All the user needs do is stick a finger in the appointed spot on the device and wait about half a minute for the reading. The device then shares those numbers with the person’s health care provider.

During the pandemic, health care providers realized that many chronic illnesses could be successfully managed at home, if only they had a way to monitor vital signs, Park said.

“Without those, just looking at someone on a video did not give the same capability that you got from having vitals to go with that,” Park said.

 

How the device will be used

When Peabody set out to create a telemedicine device, he thought of something that home health services could use to keep a virtual eye on patients. Over his career, Peabody has developed 300 to 400 products, from orthopedic devices to caps for propane tanks.

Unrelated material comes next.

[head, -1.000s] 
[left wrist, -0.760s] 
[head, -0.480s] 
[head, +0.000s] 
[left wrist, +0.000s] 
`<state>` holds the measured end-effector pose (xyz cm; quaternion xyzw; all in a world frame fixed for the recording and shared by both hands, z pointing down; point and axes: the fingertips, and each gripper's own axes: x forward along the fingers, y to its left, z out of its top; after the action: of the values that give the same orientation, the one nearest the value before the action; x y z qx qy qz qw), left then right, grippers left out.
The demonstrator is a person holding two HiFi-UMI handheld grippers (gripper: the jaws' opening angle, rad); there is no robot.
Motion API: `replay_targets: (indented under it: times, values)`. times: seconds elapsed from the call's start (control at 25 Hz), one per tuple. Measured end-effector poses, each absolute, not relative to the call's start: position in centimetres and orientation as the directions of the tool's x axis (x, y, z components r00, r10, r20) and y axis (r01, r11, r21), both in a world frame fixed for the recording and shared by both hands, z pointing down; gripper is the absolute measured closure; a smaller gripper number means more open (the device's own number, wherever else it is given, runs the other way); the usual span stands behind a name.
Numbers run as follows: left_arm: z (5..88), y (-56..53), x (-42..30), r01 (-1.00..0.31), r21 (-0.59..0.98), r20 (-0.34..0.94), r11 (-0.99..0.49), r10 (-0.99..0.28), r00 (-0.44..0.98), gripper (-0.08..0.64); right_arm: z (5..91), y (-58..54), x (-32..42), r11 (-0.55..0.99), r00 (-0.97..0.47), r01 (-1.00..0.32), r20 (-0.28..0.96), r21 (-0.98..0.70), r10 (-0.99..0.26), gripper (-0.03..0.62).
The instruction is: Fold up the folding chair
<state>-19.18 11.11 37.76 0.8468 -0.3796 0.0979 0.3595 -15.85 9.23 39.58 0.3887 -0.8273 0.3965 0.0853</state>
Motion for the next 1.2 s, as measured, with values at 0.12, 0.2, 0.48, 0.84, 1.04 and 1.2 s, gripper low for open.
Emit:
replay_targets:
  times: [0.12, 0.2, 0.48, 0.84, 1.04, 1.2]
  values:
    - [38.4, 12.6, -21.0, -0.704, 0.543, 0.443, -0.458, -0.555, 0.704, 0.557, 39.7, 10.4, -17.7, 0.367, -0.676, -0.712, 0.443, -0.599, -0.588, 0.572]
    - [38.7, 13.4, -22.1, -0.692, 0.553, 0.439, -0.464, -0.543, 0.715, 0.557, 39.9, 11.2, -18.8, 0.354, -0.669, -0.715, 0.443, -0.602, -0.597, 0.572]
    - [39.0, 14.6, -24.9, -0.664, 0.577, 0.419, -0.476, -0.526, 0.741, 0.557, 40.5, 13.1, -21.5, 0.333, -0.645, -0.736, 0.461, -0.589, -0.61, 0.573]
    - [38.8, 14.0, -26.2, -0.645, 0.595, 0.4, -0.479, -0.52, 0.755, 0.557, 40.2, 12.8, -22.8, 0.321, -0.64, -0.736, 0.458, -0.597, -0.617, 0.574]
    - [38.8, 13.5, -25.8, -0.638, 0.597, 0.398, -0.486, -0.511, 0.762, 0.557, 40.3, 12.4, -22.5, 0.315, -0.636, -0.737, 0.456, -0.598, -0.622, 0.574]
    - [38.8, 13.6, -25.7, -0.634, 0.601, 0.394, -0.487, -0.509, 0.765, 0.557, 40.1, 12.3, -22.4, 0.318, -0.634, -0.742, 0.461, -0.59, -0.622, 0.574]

The first generation device required the user to plug in different peripheral devices for each vital sign measured. Not only did the concept prove unwieldy but low reimbursement for remote monitoring meant few expressed interest.

After a few thousand of the devices were produced, VoCare shelved the product.

“We considered that a failure,” he said. “The demand wasn’t there for any of this stuff.”

But Peabody kept tweaking his creation, striving to put everything in one handheld place, rather than having peripheral devices that users would have to maneuver and which could lead to supply chain nightmares.

The first generation took about three years to develop; the newer version was more complex and was about five years in the making. The device costs between $500 to $800, depending on how it’s loaded and how many the health care companies that use it purchase.

 

Vitals360 has unique features

While the sleek Vitals360 device that resulted enters a crowded field, it does have some features that set it apart from many other products out there, such as a built-in video feature and ease of use for patients, Kvedar said.

“The patient doesn’t have to do a whole lot…, which is important, because we have learned that the more we ask patients to do, that’s just another barrier to getting information,” Kvedar said. “If something is very easy to use and enables easy connectivity … that will certainly help patient adoption.”

Vitals360 has multiple uses, though one of its most common could be to prevent patients with certain illnesses from deteriorating to the point where they require hospitalization. In a similar vein, hospitals might also use the system to prevent at-risk patients being discharged from being readmitted. Medicare penalizes hospitals for readmissions that occur within a month after discharge.

Consider a patient with chronic obstructive pulmonary disease, a lung condition that makes breathing difficult, using the Vitals360 device. The patient may have been recently hospitalized or his or her health care provider may just want to monitor progress.

If the device shows that the person’s respiratory rate has increased and pulse has oxygen level decreased, that can signal to the doctor the disease has worsened, Park said, prompting the health care provider to recommend a change in medication or decide an in-person visit is necessary.

Vitals360 can also function as a so-called point of care device, where a provider such as a nurse uses it to collect information on patients going from room to room. For a physician like Park, the 10-year journey to develop today’s Vitals360 was well worth it. “We ended up with the ideal device,” he said.